> _Activity_: Within the material below, transcribe exactly the lines from the one holding "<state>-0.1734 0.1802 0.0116" through the one holding "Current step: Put", keeping both ends and skipping the rest.
BEGIN Given records
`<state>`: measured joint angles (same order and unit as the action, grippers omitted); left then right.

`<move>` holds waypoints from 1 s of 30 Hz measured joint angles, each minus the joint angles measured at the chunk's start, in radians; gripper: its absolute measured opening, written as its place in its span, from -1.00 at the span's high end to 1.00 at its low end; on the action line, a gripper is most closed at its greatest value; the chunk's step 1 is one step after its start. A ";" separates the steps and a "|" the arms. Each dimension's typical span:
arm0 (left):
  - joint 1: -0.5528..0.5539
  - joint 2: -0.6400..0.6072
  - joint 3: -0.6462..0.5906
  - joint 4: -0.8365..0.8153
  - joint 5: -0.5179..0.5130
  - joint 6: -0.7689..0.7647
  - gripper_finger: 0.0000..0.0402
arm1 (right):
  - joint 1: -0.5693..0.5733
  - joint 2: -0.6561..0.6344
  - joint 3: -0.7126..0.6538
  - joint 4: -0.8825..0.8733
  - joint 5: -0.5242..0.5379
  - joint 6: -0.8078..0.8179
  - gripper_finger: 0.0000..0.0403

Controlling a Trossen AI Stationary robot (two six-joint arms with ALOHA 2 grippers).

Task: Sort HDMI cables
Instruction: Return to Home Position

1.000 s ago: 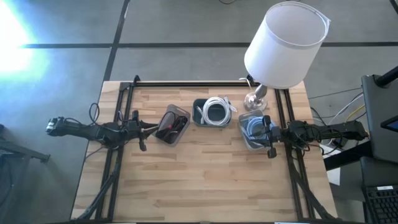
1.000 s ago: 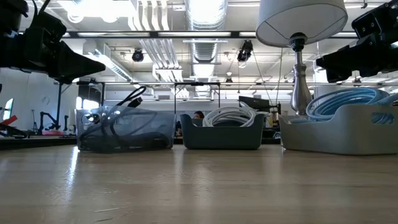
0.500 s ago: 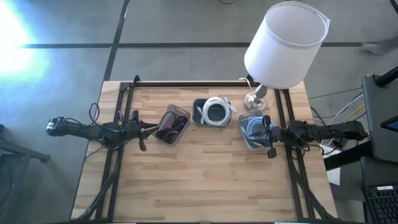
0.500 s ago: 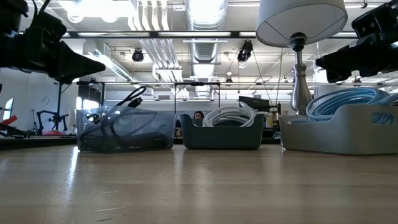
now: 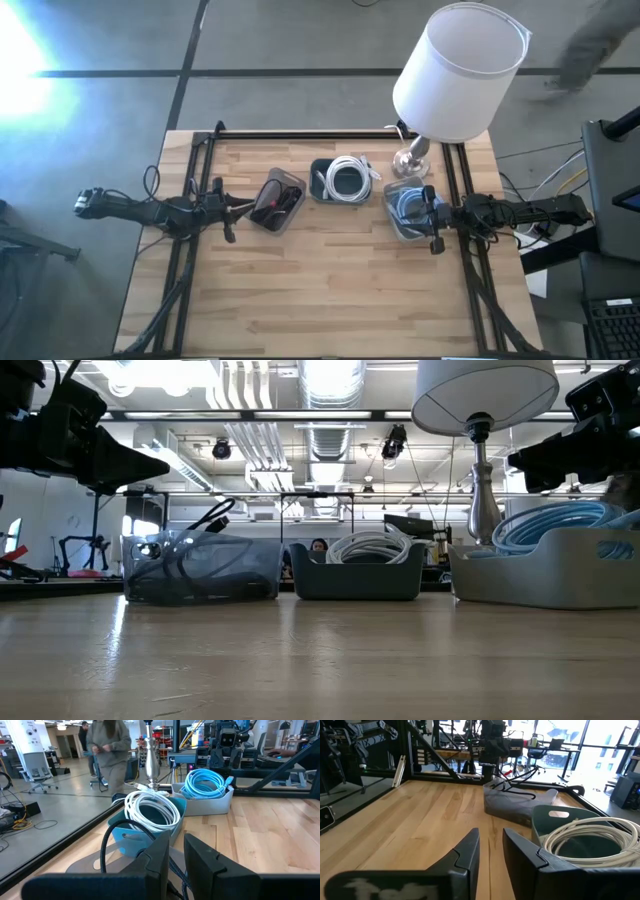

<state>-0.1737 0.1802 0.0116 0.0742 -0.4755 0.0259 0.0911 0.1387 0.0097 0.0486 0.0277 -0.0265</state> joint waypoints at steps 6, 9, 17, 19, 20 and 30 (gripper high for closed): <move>0.000 0.000 0.000 0.000 0.000 0.000 0.69 | 0.000 0.000 0.000 0.000 0.000 0.000 0.65; 0.000 0.000 0.000 0.000 0.000 0.000 0.69 | 0.000 0.000 0.000 0.000 0.000 0.000 0.66; 0.000 0.000 0.000 0.000 0.000 0.000 0.69 | 0.000 0.000 0.000 0.000 0.000 0.000 0.60; 0.000 0.000 0.000 0.000 0.000 0.000 0.69 | 0.000 0.000 0.000 0.000 0.000 0.000 0.59; 0.000 0.000 0.000 0.000 0.000 0.000 0.69 | 0.000 0.000 0.000 0.000 0.000 0.000 0.58; 0.000 0.000 0.000 0.000 0.000 0.000 0.69 | 0.000 0.000 0.000 0.000 0.000 0.000 0.56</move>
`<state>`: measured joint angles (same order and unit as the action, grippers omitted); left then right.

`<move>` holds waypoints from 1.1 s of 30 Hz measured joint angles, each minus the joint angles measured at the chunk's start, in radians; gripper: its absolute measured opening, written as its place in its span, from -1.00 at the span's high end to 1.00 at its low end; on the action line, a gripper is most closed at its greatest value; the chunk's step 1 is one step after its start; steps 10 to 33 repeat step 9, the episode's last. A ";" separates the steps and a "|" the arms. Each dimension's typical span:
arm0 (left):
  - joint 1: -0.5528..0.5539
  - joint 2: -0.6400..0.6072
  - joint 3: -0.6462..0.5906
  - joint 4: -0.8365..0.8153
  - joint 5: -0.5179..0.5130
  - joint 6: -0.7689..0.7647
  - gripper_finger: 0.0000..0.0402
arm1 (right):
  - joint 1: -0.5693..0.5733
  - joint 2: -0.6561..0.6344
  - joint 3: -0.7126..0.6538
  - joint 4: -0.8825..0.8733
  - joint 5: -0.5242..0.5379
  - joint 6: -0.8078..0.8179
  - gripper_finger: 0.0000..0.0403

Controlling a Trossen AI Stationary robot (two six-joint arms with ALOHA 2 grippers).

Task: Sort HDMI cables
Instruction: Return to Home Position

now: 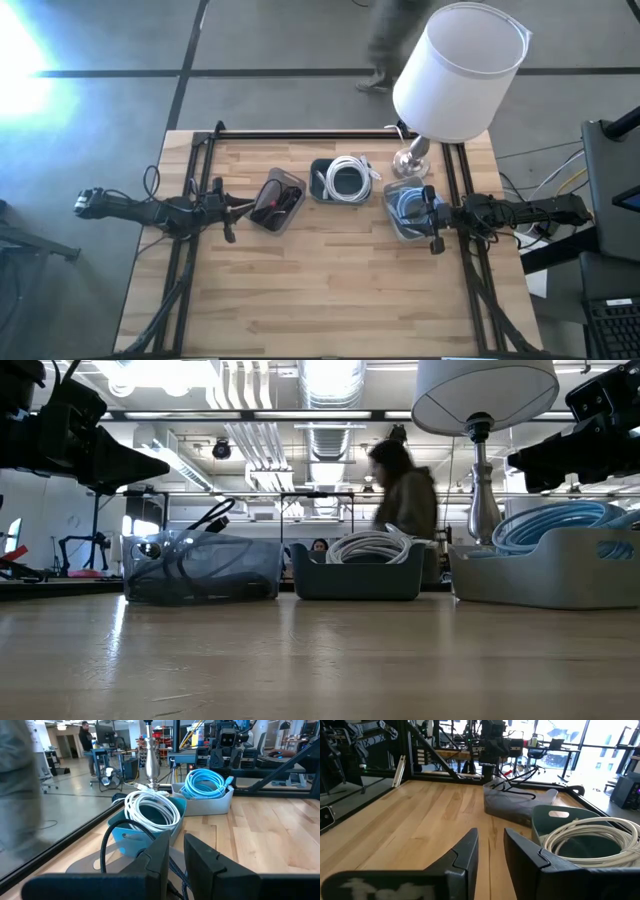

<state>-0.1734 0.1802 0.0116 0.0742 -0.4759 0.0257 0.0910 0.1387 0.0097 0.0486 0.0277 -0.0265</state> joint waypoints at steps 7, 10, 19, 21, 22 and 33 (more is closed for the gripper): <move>0.000 0.000 0.000 0.000 0.000 0.000 0.69 | 0.000 0.000 0.000 0.000 0.000 0.000 0.64; 0.000 0.000 0.000 0.000 0.000 0.000 0.69 | 0.000 0.000 0.000 0.000 0.000 0.000 0.65; 0.000 0.000 0.000 0.000 0.000 0.000 0.69 | 0.000 0.000 0.000 0.000 0.000 0.000 0.65; 0.000 0.000 0.000 0.000 0.000 0.000 0.69 | 0.000 0.000 0.000 0.000 0.000 0.000 0.65; 0.000 0.000 0.000 0.000 0.000 0.000 0.69 | 0.000 0.000 0.000 0.000 0.000 0.000 0.65; 0.000 0.000 0.000 0.000 0.000 0.000 0.69 | 0.000 0.000 0.000 0.000 0.000 0.000 0.65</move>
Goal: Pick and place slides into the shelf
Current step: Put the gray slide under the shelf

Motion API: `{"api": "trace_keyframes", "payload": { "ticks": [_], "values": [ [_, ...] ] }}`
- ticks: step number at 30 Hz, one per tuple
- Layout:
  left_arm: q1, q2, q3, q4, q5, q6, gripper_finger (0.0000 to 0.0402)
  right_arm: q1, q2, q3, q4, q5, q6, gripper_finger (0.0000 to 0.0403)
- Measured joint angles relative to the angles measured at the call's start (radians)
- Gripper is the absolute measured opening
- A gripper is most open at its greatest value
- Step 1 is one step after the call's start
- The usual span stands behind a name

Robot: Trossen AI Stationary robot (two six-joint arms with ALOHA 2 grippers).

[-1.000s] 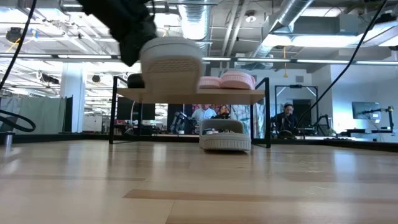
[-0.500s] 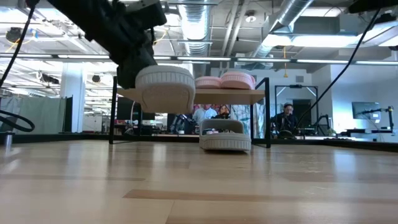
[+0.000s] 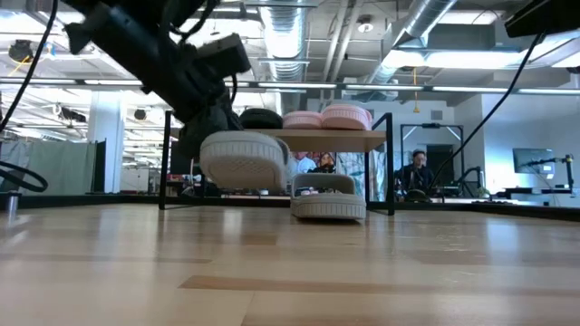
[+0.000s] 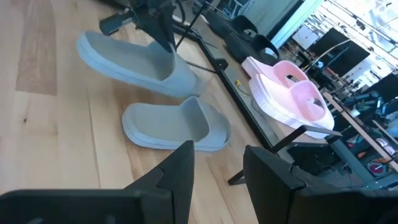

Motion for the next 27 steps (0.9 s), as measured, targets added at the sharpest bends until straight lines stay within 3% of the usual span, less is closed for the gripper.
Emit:
{"api": "trace_keyframes", "payload": {
  "ticks": [8,27],
  "values": [
    [0.071,0.000,-0.067,0.159,0.077,0.089,0.0000,0.002,0.000,0.000,0.006,0.000,0.001,0.0127],
    [0.196,0.024,-0.067,0.190,0.203,0.130,0.0000,0.002,0.000,0.000,0.006,0.000,0.001,0.0127]
  ]
}}
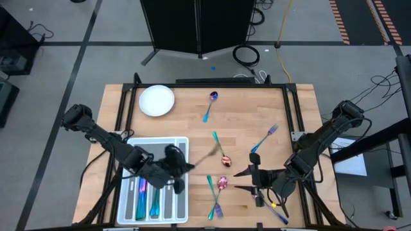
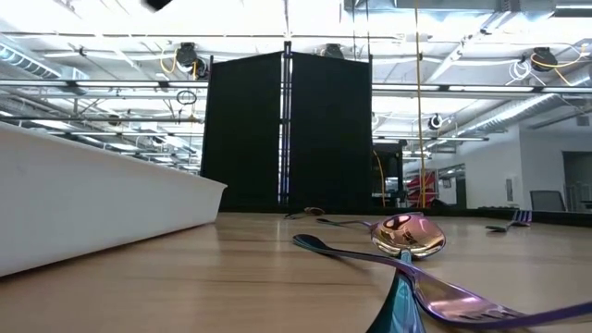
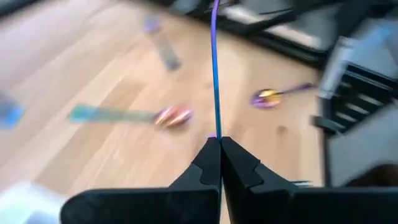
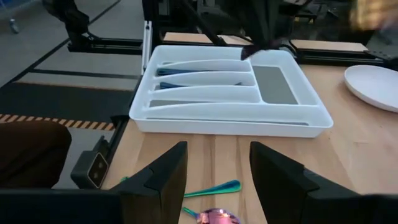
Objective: Sort silverware
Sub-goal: Put the iridescent blue fork in the silverware tray
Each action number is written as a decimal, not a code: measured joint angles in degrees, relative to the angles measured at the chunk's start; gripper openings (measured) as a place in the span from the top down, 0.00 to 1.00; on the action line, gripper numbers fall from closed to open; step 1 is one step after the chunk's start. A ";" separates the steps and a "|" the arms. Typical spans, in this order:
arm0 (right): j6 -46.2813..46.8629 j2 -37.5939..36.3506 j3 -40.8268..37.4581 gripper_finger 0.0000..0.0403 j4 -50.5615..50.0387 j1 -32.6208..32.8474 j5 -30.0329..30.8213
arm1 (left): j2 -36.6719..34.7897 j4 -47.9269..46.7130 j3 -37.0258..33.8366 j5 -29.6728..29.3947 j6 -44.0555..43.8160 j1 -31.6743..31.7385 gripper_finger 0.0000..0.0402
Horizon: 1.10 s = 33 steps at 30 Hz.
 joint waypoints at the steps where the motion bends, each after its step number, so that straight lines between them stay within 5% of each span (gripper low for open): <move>1: -0.04 0.02 0.00 0.60 -0.10 -0.11 -0.03 | -0.32 -3.86 0.09 -0.59 -4.95 -0.14 1.00; 11: -1.08 0.02 0.00 0.60 -0.21 -1.66 -0.13 | -0.47 -33.77 -0.02 2.65 -32.36 -2.25 1.00; 26: -1.08 0.02 0.00 0.60 -0.29 -5.04 -0.09 | 7.46 -69.68 17.55 12.71 -40.42 -2.25 1.00; 33: -1.49 0.02 0.00 0.60 -0.50 -5.28 -0.18 | 15.05 -69.78 26.96 13.91 -35.77 -2.25 1.00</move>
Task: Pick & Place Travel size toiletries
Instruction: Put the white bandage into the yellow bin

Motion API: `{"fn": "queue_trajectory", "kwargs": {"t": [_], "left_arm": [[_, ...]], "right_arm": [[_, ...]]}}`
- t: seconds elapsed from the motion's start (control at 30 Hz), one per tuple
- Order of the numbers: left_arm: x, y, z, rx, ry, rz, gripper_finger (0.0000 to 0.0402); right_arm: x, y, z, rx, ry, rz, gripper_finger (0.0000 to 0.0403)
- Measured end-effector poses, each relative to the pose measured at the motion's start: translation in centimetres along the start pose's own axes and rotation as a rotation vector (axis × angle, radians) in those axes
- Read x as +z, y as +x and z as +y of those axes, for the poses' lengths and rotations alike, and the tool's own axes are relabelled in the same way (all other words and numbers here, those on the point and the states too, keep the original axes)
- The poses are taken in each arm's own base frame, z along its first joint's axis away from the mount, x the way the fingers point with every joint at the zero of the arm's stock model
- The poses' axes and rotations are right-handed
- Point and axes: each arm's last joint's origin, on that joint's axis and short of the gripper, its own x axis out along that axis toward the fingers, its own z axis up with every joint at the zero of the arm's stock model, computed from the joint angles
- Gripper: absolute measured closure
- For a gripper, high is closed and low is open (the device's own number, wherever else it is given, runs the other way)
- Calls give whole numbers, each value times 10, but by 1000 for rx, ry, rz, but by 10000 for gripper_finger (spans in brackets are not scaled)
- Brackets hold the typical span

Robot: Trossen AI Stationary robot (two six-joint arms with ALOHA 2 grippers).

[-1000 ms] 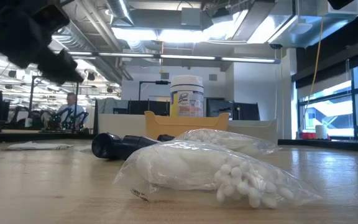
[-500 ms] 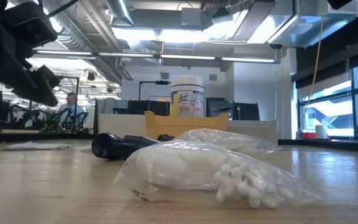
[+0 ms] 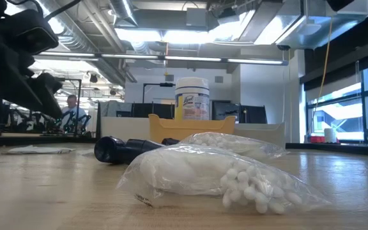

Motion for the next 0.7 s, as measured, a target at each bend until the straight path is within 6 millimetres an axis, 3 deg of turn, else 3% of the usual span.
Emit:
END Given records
> _Task response_:
<state>-0.1734 0.1802 0.0116 0.0742 -0.4759 0.0257 0.0910 0.1387 0.0097 0.0486 0.0277 -0.0265</state> joint waypoints at steps 7, 10, 19, 21, 22 and 33 (more is closed for the gripper): <move>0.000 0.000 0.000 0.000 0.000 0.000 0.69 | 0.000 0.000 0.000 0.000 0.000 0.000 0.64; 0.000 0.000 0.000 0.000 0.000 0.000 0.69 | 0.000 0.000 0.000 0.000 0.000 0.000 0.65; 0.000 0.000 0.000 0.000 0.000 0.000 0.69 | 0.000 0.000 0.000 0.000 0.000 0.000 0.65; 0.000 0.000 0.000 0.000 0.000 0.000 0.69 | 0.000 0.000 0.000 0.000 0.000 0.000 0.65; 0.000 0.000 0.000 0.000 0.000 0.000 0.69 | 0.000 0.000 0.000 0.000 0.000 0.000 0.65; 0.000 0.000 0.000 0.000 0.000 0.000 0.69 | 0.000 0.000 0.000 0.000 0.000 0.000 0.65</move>
Goal: Pick and place slides into the shelf
Current step: Put the gray slide under the shelf

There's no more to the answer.